Hi, I’m having a strange situation and I would like to know where I should start trying to debug.
I have set up a configurable swap in source, with three implementations:
1. A mock implementation
2. A Kafka consumer implementation
3. A Kinesis consumer implementation
From injecting a log and no-op map function I can see that all three sources pass through the events correctly.

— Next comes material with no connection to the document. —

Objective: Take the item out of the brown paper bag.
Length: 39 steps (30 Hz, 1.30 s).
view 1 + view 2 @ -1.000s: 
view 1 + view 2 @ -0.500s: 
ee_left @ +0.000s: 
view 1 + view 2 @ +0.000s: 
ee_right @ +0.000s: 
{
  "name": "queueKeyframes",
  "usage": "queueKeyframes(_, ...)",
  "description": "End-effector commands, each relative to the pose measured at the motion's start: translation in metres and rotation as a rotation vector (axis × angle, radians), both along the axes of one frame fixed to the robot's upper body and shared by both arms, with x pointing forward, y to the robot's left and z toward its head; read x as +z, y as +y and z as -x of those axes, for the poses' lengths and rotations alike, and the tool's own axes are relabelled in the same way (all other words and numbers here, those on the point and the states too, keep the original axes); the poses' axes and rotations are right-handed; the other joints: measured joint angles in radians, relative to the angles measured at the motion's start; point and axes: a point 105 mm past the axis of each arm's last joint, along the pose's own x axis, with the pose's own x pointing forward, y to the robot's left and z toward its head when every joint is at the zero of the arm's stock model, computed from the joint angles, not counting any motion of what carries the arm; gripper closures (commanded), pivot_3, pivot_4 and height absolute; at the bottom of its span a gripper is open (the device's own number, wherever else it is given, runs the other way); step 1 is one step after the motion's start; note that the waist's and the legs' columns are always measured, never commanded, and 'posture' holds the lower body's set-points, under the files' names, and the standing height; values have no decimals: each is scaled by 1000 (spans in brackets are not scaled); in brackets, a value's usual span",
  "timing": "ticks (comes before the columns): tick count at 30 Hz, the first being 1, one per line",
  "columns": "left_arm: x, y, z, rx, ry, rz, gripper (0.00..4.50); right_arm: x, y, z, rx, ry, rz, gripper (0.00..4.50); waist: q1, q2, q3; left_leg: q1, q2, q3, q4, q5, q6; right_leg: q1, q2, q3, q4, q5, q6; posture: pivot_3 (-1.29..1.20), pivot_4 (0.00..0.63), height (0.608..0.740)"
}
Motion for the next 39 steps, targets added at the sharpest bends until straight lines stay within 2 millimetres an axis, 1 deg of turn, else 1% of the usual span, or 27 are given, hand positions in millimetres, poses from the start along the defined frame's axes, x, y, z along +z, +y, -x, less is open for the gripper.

I then have a window based on event time stamps… and from inspecting the aggregation function I can see that the data is getting aggregated…, I’m using the `.aggregate(AggregateFunction.WindowFunction)` variant so that I can retrieve the key
Here’s the strange thing, I only change the source (and each source uses the same deserialization function) but:
- When I use either Kafka or my Mock source, the WindowFunction gets called as events pass the end of the window
- When I use the Kinesis source, however, the window function never gets called. I have even tried injecting events into kinesis with really high timestamps to flush the watermarks in my BoundedOutOfOrdernessTimestampExtractor... but nothing
I cannot see how this source switching could result in such a different behaviour:
Properties sourceProperties = new Properties();
ConsumerFactory sourceFactory;
String sourceName = configParams.getRequired("source");
switch (sourceName.toLowerCase(Locale.ENGLISH)) {
case "kinesis":
sourceFactory = FlinkKinesisConsumer::new;
copyOptionalArg(configParams, "aws-region", sourceProperties, AWSConfigConstants.AWS_REGION);
copyOptionalArg(configParams, "aws-endpoint", sourceProperties, AWSConfigConstants.AWS_ENDPOINT);
copyOptionalArg(configParams, "aws-access-key", sourceProperties, AWSConfigConstants.AWS_ACCESS_KEY_ID);
copyOptionalArg(configParams, "aws-secret-key", sourceProperties, AWSConfigConstants.AWS_SECRET_ACCESS_KEY);
copyOptionalArg(configParams, "aws-profile", sourceProperties, AWSConfigConstants.AWS_PROFILE_NAME);
break;
case "kafka":
sourceFactory = FlinkKafkaConsumer010::new;
copyRequiredArg(configParams, "bootstrap-server", sourceProperties, "bootstrap.servers");
copyOptionalArg(configParams, "group-id", sourceProperties, "
group.id");
break;
case "mock":
sourceFactory = MockSourceFunction::new;
break;
default:
throw new RuntimeException("Unknown source '" + sourceName + '\'');
}
// set up the streaming execution environment
final StreamExecutionEnvironment env = StreamExecutionEnvironment.getExecutionEnvironment();
// poll watermark every second because using BoundedOutOfOrdernessTimestampExtractor
env.getConfig().setAutoWatermarkInterval(1000L);
env.enableCheckpointing(5000);
SplitStream<JsonNode> eventsByType = env.addSource(sourceFactory.create(
configParams.getRequired("topic"),
new ObjectNodeDeserializationSchema(),
sourceProperties
))
.returns(ObjectNode.class) // the use of ConsumerFactory erases the type info so add it back
.name("raw-events")
.assignTimestampsAndWatermarks(
new ObjectNodeBoundedOutOfOrdernessTimestampExtractor("timestamp", Time.seconds(5))
)
.split(new JsonNodeOutputSelector("eventType"));
...
eventsByType.select(...)
.keyBy(new JsonNodeStringKeySelector("_key"))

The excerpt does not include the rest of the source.